I see you're using the 1.7 SDK. This is a small encoding issue with the SDK which is also present in v2.0. Let's see what happens.
No encoding
account.CreateCloudBlobClient()
.GetContainerReference("temp")
.GetBlobReference("abc[]def.txt")
.UploadFile("myfile.txt");
If you don't encode the blob name, you'll end up with a request to the following URL which is causing the authentication exception:
http://account.blob.core.windows.net/temp/abc[]def.txt
The is because the SDK uses Uri.EscapeUriString internally to encode your string, but this doesn't take into account square brackets.
Encoding
Then you would expect the following to do the trick:
account.CreateCloudBlobClient()
.GetContainerReference("temp")
.GetBlobReference(HttpUtility.UrlEncode("abc[]def.txt"))

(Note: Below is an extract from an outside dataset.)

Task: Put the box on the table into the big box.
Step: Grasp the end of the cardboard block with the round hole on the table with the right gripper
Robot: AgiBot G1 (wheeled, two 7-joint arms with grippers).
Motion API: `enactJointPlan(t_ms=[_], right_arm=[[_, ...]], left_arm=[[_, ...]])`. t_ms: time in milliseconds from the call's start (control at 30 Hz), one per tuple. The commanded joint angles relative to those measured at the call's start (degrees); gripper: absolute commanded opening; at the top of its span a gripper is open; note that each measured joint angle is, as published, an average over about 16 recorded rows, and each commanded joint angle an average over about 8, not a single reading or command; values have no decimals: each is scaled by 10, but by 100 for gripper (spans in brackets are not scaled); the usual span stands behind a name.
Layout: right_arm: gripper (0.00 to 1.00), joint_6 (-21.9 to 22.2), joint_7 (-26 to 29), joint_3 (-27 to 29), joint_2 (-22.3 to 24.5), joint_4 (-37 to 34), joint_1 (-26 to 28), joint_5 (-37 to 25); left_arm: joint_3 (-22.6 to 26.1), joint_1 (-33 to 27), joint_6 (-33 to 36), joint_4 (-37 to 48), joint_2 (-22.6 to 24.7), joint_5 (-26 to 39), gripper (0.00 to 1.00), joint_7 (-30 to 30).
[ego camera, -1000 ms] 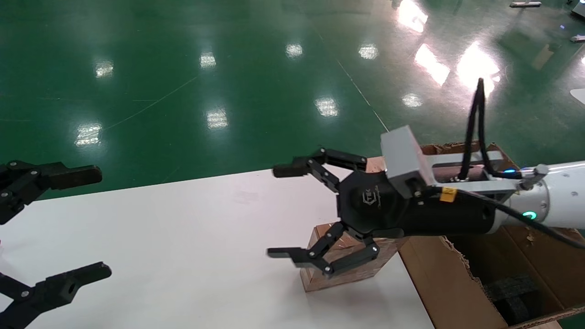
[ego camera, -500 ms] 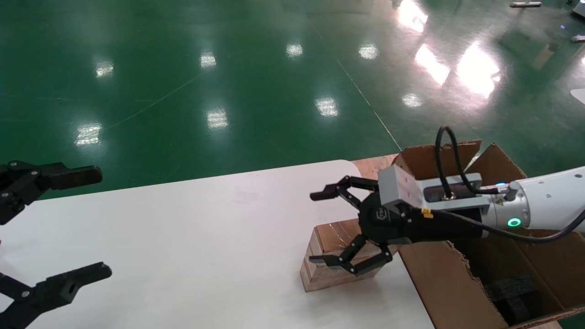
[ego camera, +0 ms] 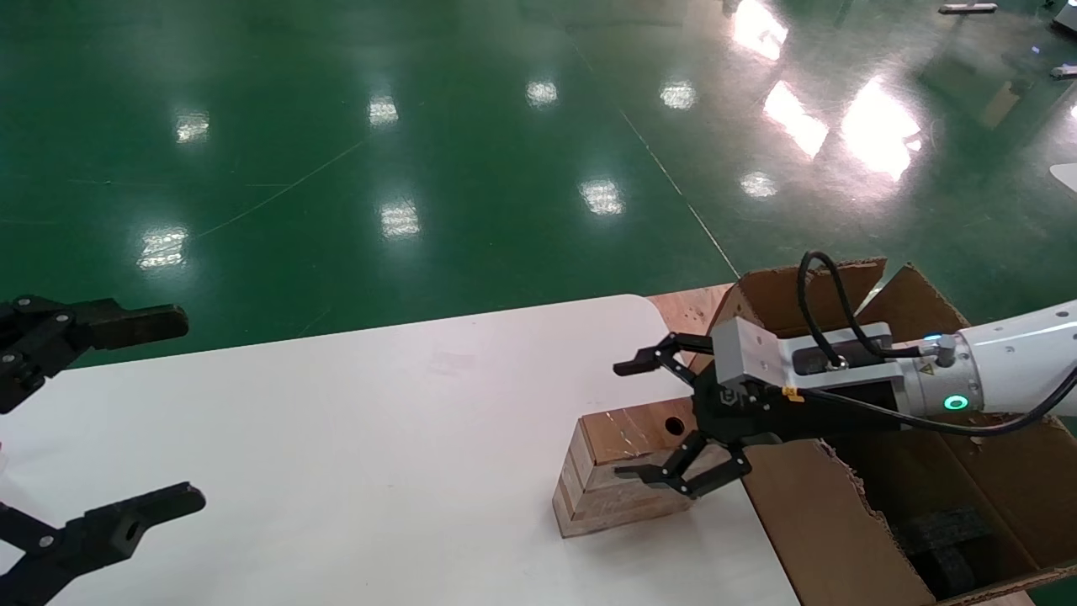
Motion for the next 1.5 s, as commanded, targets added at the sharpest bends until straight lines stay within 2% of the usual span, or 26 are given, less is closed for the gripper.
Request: enactJointPlan(t_ms=[33,400,967,1000,1067,1233,1300,1333,1500], right_arm=[[100,0,-10,-15,1,-15,10,-3],[100,-2,-33,-85,21,-39,37,25],[100,-1,-57,-171,22,-69,73,78],[100,-1,-59,-174,22,-71,74,81],[100,-1,-60,-179,22,-74,76,85],[100,-1,-62,-184,22,-77,79,89],[100,-1,-61,-183,22,-76,78,88],[100,-1,-61,-182,22,-76,78,88],[100,0,-60,-180,22,-75,77,86]], left_arm=[[0,0,0,0,0,0,100,0],[0,0,0,0,0,0,100,0],[0,0,0,0,0,0,100,0],[0,0,0,0,0,0,98,0],[0,0,0,0,0,0,85,0],[0,0,0,0,0,0,22,0],[0,0,0,0,0,0,5,0],[0,0,0,0,0,0,0,0],[0,0,0,0,0,0,0,0]])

.UploadFile("myfile.txt");
The issue here is that you'll end up with this url:
http://account.blob.core.windows.net/temp/abc%255b%255ddef.txt
So what's happening here? Calling HttpUtility.UrlEncode turns abc[]def.txt to abc%5B%5Ddef.txt, which is correct. But internally, the SDK will encode this string again which results in abc%255b%255ddef.txt, which isn't what you want.
Workaround
The only way to apply encoding which takes square brackets into accounts is by using a small workaround. If you pass the full URL to the GetBlobReference method, the SDK assumes you did all the encoding yourself:
var container = account.CreateCloudBlobClient().GetContainerReference("temp");
var blob = container.GetBlobReference(String.Format("{0}/{1}",
container.Uri, System.Web.HttpUtility.UrlEncode("abc[]def.txt")));
blob.UploadFile("myfile.txt");
This results in a correctly encoded URL:
http://account.blob.core.windows.net/temp/abc%5b%5ddef.txt
And if you use a tool like CloudXplorer, you'll see the blob with the correct filename:
There are two known breaks in the Uri class in .Net 4.5
• ‘[‘,’]’ characters are no longer escaped
• ‘\’ character is now escaped as %5C
This is causing an authentication when the server attempts to validate the signature of the request as the canonicalized string is now different on the client and the server.
There are a few workarounds clients can use while this issue is present. The correct solution will depend on your specific application and requirements.
Avoid the ‘[‘,’]’, or ‘\’ characters in resource names
By simply avoiding these characters all together you will be able to avoid the issue described above.
Target .Net 4.0
Currently the recommendation is for clients to simply continue to target their applications to .Net 4.0 while a full solution is being investigated. Note, since .Net 4.5 is an in place upgrade clients can still take advantage of some performance improvements in the GC etc, without specifically targeting the .Net 4.5 profile. For Windows RT developers this is not an option and you will therefore require the workarounds detailed below.
Pre-Escape Data
If possible a client can pre- escape the data or replace the given characters with non-affected ones.
This is why the workaround above is working.